Find the ratio of the area $EDPQ$ to the area of ABC

Question

In triangle $ABC$,points $E$ and $D$ are on side $AC$ and point $F$ is on side $BC$ such that AE=ED=DC and $BF:FC$ =2:3. $AF$ intersects $BD$ and $BE$ at points $P$ and $Q$, respectively.
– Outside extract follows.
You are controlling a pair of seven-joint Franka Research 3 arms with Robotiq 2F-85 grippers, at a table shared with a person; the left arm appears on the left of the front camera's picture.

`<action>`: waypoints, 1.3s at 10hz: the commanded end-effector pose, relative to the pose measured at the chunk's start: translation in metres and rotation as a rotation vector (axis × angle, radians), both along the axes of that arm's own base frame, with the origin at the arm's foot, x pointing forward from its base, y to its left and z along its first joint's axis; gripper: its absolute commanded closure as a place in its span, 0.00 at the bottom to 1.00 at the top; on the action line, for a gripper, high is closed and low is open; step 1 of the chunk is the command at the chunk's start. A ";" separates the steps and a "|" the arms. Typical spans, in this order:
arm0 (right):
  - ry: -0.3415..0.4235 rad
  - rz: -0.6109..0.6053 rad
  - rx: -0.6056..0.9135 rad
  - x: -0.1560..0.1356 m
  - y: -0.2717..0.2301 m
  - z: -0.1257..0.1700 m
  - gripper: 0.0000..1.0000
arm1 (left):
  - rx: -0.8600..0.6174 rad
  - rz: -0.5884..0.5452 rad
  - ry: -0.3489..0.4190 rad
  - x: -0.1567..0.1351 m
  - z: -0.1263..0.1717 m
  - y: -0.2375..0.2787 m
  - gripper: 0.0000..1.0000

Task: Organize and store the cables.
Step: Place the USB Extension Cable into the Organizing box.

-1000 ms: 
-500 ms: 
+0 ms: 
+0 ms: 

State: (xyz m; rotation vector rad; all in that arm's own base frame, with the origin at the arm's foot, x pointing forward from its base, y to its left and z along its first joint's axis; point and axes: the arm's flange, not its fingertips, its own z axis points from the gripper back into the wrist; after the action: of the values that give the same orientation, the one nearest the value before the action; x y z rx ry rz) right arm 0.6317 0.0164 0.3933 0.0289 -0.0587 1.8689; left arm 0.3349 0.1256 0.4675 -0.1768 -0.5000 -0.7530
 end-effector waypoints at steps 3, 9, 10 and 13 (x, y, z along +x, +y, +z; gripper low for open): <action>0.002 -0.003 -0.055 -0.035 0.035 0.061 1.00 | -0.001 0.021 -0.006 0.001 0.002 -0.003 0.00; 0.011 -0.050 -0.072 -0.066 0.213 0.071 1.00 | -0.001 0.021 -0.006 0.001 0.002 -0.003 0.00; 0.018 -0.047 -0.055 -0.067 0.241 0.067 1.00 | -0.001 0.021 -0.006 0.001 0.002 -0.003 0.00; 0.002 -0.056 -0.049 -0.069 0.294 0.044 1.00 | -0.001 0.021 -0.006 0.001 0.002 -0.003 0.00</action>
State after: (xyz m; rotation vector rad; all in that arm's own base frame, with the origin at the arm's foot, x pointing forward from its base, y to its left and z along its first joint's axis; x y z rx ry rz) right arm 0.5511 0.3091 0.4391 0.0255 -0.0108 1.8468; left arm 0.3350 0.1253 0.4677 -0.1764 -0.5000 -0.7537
Find the ratio of the area $EDPQ$ to the area of $ABC$

taken from the 2017 IMC held in India

I assumed ABD was equilateral so that the area of ABE would be equal to BED but didn’t gain anything from that

Answer 1

Let $k\in DC$ such that $FK||BD$.

Thus, $DK:KC=2:3.$

Let $DC=5x$.

Thus, $DK=2x$ and $AD=10x$, which gives $$\frac{AP}{PF}=\frac{AD}{DK}=\frac{10x}{2x}=5.$$ Similarly, let $M\in EC$ such that $FM||BE.$

Thus, $EM:MC=2:3,$ which gives $EM=4x$ and $$\frac{AQ}{QF}=\frac{AE}{EM}=\frac{5x}{4x}=\frac{5}{4}.$$ From here we obtain: $$AQ:QP:PF=10:5:3.$$ Now, $$S_{\Delta BPQ}=\frac{5}{18}S_{\Delta ABF}=\frac{5}{18}\cdot\frac{2}{5}S_{\Delta ABC}=\frac{1}{9}S_{\Delta ABC}=\frac{1}{3}S_{\Delta BED},$$ which gives $$S_{EDPQ}=\frac{2}{3}S_{\Delta BED}=\frac{2}{9}S_{\Delta ABC}$$ and we are done!